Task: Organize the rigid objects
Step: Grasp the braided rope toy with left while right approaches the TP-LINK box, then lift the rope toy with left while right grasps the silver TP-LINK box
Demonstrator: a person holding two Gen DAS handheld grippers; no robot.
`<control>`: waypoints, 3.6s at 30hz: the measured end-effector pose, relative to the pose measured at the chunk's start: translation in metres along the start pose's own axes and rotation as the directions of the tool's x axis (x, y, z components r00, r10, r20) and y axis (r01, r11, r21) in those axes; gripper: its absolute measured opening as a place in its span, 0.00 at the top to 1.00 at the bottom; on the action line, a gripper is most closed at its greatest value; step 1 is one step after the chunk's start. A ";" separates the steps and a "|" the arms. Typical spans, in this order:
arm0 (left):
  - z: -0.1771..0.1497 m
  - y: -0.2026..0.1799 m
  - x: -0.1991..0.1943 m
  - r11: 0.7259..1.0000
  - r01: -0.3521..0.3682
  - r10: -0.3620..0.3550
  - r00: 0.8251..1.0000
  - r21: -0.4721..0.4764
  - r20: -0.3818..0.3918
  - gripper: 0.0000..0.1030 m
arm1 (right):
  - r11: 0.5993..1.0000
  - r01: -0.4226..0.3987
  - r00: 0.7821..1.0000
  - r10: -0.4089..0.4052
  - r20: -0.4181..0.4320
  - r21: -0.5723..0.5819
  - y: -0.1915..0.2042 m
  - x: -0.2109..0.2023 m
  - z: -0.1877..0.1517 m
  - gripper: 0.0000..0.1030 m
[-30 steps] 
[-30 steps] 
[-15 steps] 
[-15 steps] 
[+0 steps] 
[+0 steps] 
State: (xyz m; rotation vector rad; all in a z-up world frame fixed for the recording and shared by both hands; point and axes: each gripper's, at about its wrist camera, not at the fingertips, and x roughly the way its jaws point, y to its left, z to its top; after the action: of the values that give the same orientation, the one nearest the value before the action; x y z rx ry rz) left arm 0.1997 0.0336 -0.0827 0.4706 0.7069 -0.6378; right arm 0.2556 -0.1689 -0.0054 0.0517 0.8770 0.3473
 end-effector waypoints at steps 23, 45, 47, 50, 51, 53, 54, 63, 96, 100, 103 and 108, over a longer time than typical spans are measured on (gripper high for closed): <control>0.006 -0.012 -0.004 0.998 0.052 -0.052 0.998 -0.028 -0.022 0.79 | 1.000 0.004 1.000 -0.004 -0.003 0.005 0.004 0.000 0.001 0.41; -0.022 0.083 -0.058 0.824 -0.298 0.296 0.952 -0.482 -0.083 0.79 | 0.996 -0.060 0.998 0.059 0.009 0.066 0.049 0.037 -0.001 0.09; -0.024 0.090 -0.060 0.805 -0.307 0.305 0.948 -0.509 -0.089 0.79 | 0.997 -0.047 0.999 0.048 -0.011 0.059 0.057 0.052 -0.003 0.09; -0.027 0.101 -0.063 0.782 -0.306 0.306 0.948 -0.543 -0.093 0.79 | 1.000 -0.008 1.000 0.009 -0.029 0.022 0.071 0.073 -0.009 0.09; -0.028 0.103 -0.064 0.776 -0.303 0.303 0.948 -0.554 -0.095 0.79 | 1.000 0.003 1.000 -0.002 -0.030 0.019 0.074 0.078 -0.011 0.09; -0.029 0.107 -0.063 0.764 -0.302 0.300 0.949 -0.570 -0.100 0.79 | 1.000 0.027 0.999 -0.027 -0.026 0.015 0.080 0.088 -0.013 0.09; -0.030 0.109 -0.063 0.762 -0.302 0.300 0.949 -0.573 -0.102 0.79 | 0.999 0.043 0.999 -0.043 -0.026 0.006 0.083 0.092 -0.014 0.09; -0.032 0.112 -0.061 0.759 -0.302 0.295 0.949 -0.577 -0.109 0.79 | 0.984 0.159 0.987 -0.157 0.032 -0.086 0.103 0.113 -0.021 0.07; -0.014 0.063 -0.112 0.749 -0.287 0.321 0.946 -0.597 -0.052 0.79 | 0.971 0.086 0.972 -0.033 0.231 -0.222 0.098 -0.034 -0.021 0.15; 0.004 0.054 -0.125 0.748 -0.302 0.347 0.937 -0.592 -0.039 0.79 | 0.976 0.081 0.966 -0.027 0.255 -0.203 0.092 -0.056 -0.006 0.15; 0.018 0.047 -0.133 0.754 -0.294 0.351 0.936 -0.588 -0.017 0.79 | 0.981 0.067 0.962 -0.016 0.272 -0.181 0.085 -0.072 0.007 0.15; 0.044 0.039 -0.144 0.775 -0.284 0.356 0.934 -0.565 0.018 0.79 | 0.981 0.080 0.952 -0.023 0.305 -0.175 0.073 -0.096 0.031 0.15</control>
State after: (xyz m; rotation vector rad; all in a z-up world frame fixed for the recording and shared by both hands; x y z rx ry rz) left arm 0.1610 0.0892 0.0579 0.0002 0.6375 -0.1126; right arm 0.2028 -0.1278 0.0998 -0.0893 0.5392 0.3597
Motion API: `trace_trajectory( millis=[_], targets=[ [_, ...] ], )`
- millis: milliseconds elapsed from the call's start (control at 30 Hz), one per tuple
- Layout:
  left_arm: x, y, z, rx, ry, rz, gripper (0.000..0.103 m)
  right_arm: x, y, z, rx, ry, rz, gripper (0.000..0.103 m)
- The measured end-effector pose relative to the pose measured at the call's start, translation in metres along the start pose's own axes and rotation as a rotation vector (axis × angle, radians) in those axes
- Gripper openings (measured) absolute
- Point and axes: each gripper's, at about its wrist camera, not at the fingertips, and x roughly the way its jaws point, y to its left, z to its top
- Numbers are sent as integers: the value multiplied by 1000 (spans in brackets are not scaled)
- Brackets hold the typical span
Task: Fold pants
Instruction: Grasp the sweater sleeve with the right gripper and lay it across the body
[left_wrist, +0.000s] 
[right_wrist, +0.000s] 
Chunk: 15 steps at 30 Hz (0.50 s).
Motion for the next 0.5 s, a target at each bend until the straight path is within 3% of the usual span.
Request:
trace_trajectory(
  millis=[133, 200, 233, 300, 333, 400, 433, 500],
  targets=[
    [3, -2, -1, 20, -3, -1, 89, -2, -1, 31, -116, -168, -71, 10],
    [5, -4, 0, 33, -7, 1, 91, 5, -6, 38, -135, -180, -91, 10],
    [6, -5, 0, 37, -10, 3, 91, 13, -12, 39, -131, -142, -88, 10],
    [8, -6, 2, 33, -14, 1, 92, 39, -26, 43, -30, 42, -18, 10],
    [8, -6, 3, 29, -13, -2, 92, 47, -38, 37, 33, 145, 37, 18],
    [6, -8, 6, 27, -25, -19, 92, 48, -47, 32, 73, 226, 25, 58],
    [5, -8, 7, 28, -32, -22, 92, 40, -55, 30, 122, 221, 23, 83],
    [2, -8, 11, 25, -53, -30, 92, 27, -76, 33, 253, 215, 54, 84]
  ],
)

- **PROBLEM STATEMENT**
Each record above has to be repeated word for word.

- **TASK OUTPUT**
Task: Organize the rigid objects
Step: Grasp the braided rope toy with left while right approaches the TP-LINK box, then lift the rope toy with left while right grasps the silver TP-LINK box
Demonstrator: a person holding two Gen DAS handheld grippers; no robot.
`<control>`: waypoints, 3.6s at 30hz: the measured end-effector pose, relative to the pose measured at the chunk's start: translation in metres along the start pose's own axes and rotation as the directions of the tool's x axis (x, y, z components r00, r10, r20) and y axis (r01, r11, r21) in those axes; gripper: its absolute measured opening as a place in its span, 0.00 at the top to 1.00 at the bottom; on the action line, a gripper is most closed at its greatest value; step 1 is one step after the chunk's start. A ";" separates the steps and a "|" the arms. Typical spans, in this order:
arm0 (left):
  - z: -0.1771..0.1497 m
  - y: -0.2026..0.1799 m
  - x: -0.1991..0.1943 m
  - r11: 0.7259..1.0000
  - r01: -0.3521..0.3682
  - r10: -0.3620..0.3550
  - r00: 0.8251..1.0000
  - r21: -0.4721..0.4764
  - r20: -0.3818..0.3918
  - gripper: 0.0000..0.1030 m
arm1 (right):
  - r11: 0.5993..1.0000
  - r01: -0.4226..0.3987
  - r00: 0.7821..1.0000
  - r10: -0.4089..0.4052
  - r20: -0.4181..0.4320
  - r21: -0.5723..0.5819
  - y: -0.1915..0.2042 m
  - x: -0.2109..0.2023 m
  - z: -0.1877..0.1517 m
  - gripper: 0.0000..0.1030 m
[-30 steps] 
[-30 steps] 
[-15 steps] 
[-15 steps] 
[+0 steps] 
[+0 steps] 
State: (xyz m; rotation vector rad; all in a z-up world frame fixed for the recording and shared by both hands; point and axes: each gripper's, at about its wrist camera, not at the fingertips, and x roughly the way its jaws point, y to its left, z to its top; after the action: of the values that give the same orientation, the one nearest the value before the action; x y z rx ry rz) left arm 0.1997 0.0336 -0.0827 0.4706 0.7069 -0.6378; right arm 0.2556 -0.1689 -0.0054 0.0517 0.8770 0.3473
 end-effector waypoints at steps 23, 45, 47, 50, 51, 53, 54, 63, 96, 100, 103 and 108, over a longer time than typical spans are measured on (gripper high for closed): <control>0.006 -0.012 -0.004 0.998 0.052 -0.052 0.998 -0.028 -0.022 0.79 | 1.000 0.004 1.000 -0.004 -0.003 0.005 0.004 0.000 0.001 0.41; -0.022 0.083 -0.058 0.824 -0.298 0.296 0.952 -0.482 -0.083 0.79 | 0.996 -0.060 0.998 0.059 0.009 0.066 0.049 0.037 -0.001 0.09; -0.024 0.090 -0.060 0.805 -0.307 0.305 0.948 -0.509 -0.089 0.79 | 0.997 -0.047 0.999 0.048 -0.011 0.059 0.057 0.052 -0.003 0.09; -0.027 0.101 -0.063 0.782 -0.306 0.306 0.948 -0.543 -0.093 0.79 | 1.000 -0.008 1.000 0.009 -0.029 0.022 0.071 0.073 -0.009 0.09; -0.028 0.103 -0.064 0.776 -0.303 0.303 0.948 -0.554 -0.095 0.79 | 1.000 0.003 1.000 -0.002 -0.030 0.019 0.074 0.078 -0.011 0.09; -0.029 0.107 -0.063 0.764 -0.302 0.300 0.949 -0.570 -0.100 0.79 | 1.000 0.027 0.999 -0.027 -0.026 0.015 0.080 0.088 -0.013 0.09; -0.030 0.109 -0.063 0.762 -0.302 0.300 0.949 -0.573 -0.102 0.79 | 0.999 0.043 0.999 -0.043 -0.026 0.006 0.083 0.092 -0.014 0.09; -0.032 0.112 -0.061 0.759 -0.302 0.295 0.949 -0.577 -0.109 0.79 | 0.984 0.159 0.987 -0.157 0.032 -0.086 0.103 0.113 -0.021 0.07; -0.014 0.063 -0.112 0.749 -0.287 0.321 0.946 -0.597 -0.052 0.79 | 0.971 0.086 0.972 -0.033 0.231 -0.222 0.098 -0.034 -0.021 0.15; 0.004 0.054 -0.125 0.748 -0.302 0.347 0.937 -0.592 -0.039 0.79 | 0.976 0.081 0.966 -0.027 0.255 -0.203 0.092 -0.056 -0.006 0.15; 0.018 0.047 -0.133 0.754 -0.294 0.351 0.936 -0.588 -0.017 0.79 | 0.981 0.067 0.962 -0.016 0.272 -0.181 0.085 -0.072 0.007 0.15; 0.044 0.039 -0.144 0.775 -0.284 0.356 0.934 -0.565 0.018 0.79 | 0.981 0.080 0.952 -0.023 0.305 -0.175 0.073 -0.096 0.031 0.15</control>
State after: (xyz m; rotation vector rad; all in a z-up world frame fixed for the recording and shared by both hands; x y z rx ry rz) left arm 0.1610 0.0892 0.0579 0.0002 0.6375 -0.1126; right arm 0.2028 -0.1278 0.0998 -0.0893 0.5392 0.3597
Motion API: `trace_trajectory( millis=[_], targets=[ [_, ...] ], )`
- millis: milliseconds elapsed from the call's start (control at 30 Hz), one per tuple
- Layout:
  left_arm: x, y, z, rx, ry, rz, gripper (0.000..0.103 m)
  right_arm: x, y, z, rx, ry, rz, gripper (0.000..0.103 m)
- The measured end-effector pose relative to the pose measured at the call's start, translation in metres along the start pose's own axes and rotation as a rotation vector (axis × angle, radians) in those axes
- Gripper openings (measured) absolute
- Point and axes: each gripper's, at about its wrist camera, not at the fingertips, and x roughly the way its jaws point, y to its left, z to its top
- Numbers are sent as integers: the value multiplied by 1000 (spans in brackets are not scaled)
- Brackets hold the typical span
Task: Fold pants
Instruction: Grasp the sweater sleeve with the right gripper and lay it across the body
[left_wrist, +0.000s] 
[right_wrist, +0.000s] 
Chunk: 15 steps at 30 Hz (0.50 s).
Motion for the next 0.5 s, a target at each bend until the straight path is within 3% of the usual span.
Request:
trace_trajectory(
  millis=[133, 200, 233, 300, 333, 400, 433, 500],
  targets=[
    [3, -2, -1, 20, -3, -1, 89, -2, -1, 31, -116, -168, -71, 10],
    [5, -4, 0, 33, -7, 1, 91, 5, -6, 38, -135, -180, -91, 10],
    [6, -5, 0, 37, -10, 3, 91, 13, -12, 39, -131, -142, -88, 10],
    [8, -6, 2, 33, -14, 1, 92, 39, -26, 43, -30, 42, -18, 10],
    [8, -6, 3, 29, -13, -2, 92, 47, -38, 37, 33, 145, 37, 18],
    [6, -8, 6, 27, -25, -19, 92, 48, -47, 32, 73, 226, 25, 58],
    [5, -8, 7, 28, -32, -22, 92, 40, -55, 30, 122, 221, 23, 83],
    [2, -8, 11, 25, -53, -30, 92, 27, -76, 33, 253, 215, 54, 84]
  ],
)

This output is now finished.